18. How does this affect you? It affects me negatively.
19. How does it feel like? My heart chakra hurts a lot.
20. What comes to your mind? Its not in my mind. Its just a bad feeling.
21. One situation that had a big effect on you? A break-up
22. How did that feel like? bad
23. What sensation do you experience in that situation? Disappointed, frustrated, hopeless
24. What are you showing by that gesture of your hand (Habits or Actions)? Fidgety, shaky
25. Current and previous remedies/medicines you are taking or took in the past? Birth control pill, multivitamin, folic acid.

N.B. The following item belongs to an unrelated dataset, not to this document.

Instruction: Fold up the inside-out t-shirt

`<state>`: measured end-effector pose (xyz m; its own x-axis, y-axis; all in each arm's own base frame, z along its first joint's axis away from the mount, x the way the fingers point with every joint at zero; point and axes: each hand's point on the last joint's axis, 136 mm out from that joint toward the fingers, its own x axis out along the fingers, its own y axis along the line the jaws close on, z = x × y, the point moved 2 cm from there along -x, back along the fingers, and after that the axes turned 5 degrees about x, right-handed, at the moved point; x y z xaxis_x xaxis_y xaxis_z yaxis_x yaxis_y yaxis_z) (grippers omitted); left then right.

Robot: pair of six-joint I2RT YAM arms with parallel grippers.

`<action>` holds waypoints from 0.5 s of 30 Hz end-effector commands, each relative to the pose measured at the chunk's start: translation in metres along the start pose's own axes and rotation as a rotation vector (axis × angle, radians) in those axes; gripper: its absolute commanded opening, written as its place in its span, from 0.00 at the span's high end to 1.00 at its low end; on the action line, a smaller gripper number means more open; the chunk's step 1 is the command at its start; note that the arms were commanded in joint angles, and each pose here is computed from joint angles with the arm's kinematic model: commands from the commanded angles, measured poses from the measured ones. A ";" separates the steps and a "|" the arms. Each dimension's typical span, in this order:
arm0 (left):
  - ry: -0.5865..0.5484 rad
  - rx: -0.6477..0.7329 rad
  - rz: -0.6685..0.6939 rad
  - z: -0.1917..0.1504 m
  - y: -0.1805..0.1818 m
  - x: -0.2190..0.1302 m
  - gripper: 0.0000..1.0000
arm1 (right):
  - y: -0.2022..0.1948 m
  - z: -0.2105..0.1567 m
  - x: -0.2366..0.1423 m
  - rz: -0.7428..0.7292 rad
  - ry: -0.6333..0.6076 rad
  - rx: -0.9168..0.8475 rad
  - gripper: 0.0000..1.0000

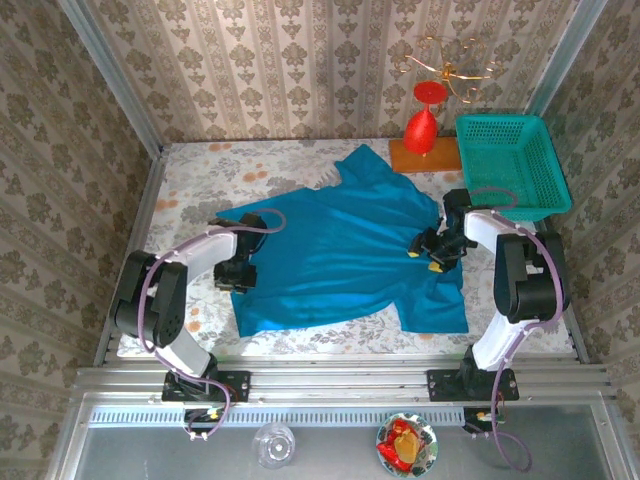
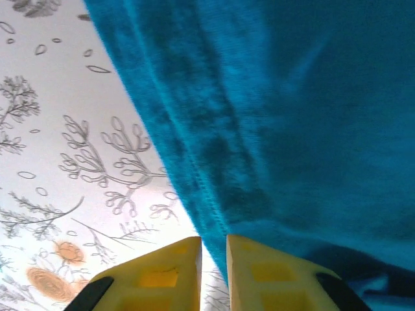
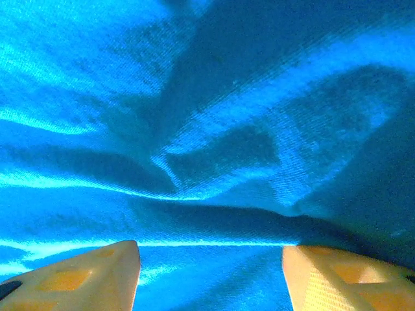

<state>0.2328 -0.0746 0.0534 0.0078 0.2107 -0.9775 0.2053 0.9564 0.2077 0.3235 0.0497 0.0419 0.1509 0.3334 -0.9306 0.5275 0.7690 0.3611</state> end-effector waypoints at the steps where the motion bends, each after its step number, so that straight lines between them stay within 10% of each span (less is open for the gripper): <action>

26. Family Background mother-diabetic, asthma father-high BP, risk of colon polyps
27. Educational Qualifications of the patient highly educated
28. Nature of work, what do you do for living? Technical work
29. Desires, likes and dislikes for food crunchy, bubbly, sweet, salty
30. Name of foods which increase your problem n/a
31. Mind-behavior, anger, irritability, hurry, impatient and so on.. How are you different from other persons, public speaking or not , you can describe all of the details about your behavior, love and affections. externally good relations in love and friendship, but inside feel moody, angry, sad, untrusting of others
32. Aggravation (increases-time, season,)& Amelioration (Decreases) dislike being cold, feel cold a lot
33. Attached here your photographs of the affected area. (if required/optional) internal issues, not possible
34. Location of the disease right ovary, cervix
35. Side of the problem (Right or Left), (Upper or Lower part of body) lower part of body more on right side
36. Color of the secretions/discharges e.g urine, stool, sputum, Saliva etc. normal urine, sometimes blood in stool, but mostly normal, clear saliva, no odd color or smell to any bodily discharges
For Females Only
37. When is the period during the month approx date? Unknown Any monthly cycle issues? Headaches and cramps before period, brown clotted discharge
38. Are you pregnant? no
starfish888 8 years ago
Please take Alumen 30C, 4 drops mixed in 1/4 cup of mineral water, 3 times a day, for 4 days.
Down the road, you will be needing additional remedies including Hydrastis 30C, Cinnamon Q and Thuja 200C and more.
So, your periods are always late?
Many prayers for your good health.
♡ nawazkhan 8 years ago
Yes, my periods come late and only for a short time. They are very light. This is partly because of my taking a birth control pill I'm sure.
When do I have to start taking those other herbs?
starfish888 8 years ago
'When do I have to start taking those other herbs?
Well, these are not herbs, but, homoeopathic remedies that are very powerful. You will take one remedy at a time depending upon your changing symptoms.
For periods issue, you may also order Pulsatilla Q. More prayers for you.